Scientific literature shows that lung complications, more or less severe, occur in up to 30-40% of patients who have been given artificial ventilation. "While these often have no impact on long-term patient if it can lead to increased hospitalization days, use of resources and therefore an increase in health spending", Carlos Ferrando said.

Meanwhile, the research coordinator of the Anaesthesiology Service at the Clinical Hospital, Marina Soro, says these results "culminate developing an experimental work that we started over ten years ago, a period in which our laboratory at the Mixed Unit of Research has established to study any model, from cells to large animals".

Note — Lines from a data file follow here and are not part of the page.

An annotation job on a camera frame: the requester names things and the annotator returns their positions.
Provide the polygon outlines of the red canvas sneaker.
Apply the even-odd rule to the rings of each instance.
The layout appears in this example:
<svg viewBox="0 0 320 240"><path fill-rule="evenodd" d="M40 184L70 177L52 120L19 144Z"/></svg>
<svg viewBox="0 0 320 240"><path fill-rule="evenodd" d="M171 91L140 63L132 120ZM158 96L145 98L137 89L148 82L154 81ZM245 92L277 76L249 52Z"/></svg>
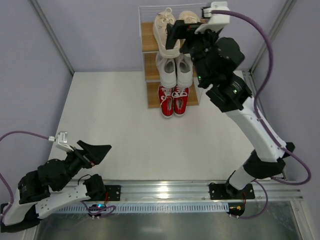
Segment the red canvas sneaker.
<svg viewBox="0 0 320 240"><path fill-rule="evenodd" d="M161 114L164 118L170 118L173 115L173 88L166 88L162 85L158 87L158 99L160 103Z"/></svg>
<svg viewBox="0 0 320 240"><path fill-rule="evenodd" d="M173 113L177 117L182 117L187 108L189 98L189 88L184 88L176 85L172 92L173 98Z"/></svg>

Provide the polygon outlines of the beige sneaker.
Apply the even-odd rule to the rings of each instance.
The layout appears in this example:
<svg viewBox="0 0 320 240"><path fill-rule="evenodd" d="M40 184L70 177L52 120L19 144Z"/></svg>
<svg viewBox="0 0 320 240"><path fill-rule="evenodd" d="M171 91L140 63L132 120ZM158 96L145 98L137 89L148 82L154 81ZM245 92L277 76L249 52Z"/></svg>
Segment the beige sneaker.
<svg viewBox="0 0 320 240"><path fill-rule="evenodd" d="M178 20L183 20L185 24L196 24L200 22L198 15L190 10L182 11Z"/></svg>
<svg viewBox="0 0 320 240"><path fill-rule="evenodd" d="M180 55L180 44L175 42L173 49L166 49L167 42L167 25L173 25L176 19L172 13L172 9L167 7L164 11L158 13L153 22L153 35L156 40L159 54L166 59L173 59Z"/></svg>

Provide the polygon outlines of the white sneaker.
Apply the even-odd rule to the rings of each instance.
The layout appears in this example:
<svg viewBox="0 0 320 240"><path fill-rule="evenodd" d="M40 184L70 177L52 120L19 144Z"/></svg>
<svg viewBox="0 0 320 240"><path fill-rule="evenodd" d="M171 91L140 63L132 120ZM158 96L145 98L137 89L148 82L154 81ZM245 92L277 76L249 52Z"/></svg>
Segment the white sneaker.
<svg viewBox="0 0 320 240"><path fill-rule="evenodd" d="M193 83L193 63L191 58L180 54L175 58L177 85L189 88Z"/></svg>
<svg viewBox="0 0 320 240"><path fill-rule="evenodd" d="M158 52L155 65L159 73L160 84L165 88L174 88L177 84L176 64L173 58L164 58Z"/></svg>

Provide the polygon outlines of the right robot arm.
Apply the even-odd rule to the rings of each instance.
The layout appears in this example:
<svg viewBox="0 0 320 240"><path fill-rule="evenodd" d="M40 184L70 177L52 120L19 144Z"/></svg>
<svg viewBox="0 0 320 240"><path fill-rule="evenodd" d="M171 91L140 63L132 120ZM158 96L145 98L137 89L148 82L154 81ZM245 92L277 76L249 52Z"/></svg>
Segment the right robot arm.
<svg viewBox="0 0 320 240"><path fill-rule="evenodd" d="M227 179L224 191L230 198L240 197L247 184L255 179L271 178L283 172L287 150L294 150L291 142L279 140L276 145L262 123L263 117L254 109L254 97L245 81L234 70L245 59L237 42L219 37L219 31L196 30L200 22L177 20L168 24L165 48L173 49L178 40L185 40L182 54L190 54L198 77L198 87L208 89L206 95L219 110L231 118L253 146L248 159Z"/></svg>

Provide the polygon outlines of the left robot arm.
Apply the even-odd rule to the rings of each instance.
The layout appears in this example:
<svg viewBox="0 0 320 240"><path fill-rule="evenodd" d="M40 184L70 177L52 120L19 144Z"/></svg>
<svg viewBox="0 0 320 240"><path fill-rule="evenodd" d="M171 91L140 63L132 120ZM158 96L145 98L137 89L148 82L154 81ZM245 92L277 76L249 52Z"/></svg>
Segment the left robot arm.
<svg viewBox="0 0 320 240"><path fill-rule="evenodd" d="M81 140L77 144L80 148L65 142L57 143L57 148L66 152L66 158L50 159L19 181L13 203L0 206L2 233L33 228L62 207L80 201L95 201L103 196L106 188L98 174L69 191L62 191L81 169L99 165L112 148L111 145L90 145Z"/></svg>

Francisco Javier Belda is a professor of Anaesthesiology at the Department of Surgery of Universitat de València and Chief Department of Anaesthesia and Intensive Care at the Clinical University Hospital of Valencia. As a teacher, he has directed 16 doctoral theses, all with the highest rating, and has been director of many courses, including the Mechanical Ventilation having the highest recognition in Spain and now in its twentieth edition.

As a clinical, Belda has devoted his life mainly to the management of Critical Care patients, with special attention to ventilation strategies for lung injury and hemodynamic monitoring and management. The reanimation Unit of the Clinical Hospital where he works has an average of 1,200 hospitalisations per year. Belda has worked recently in cardiac anaesthesia with inhalational agents. He is also a specialist in anaesthetic circuits and anaesthetic gases (including Xenon). His research highlights on the administration of supplemental oxygen to reduce surgical infection, worldwide reference published in JAMA 2005.

Meanwhile, Carlos Ferrando is anesthesiologist Clinical University Hospital of Valencia since 2010. His priority research line is respiratory, especially related to artificial ventilation, which recently won a grant from the Social Fund (FIS) of the Carlos III Health Institute and the European Young Researchers' Award, given by the European Society of Anaesthesiology.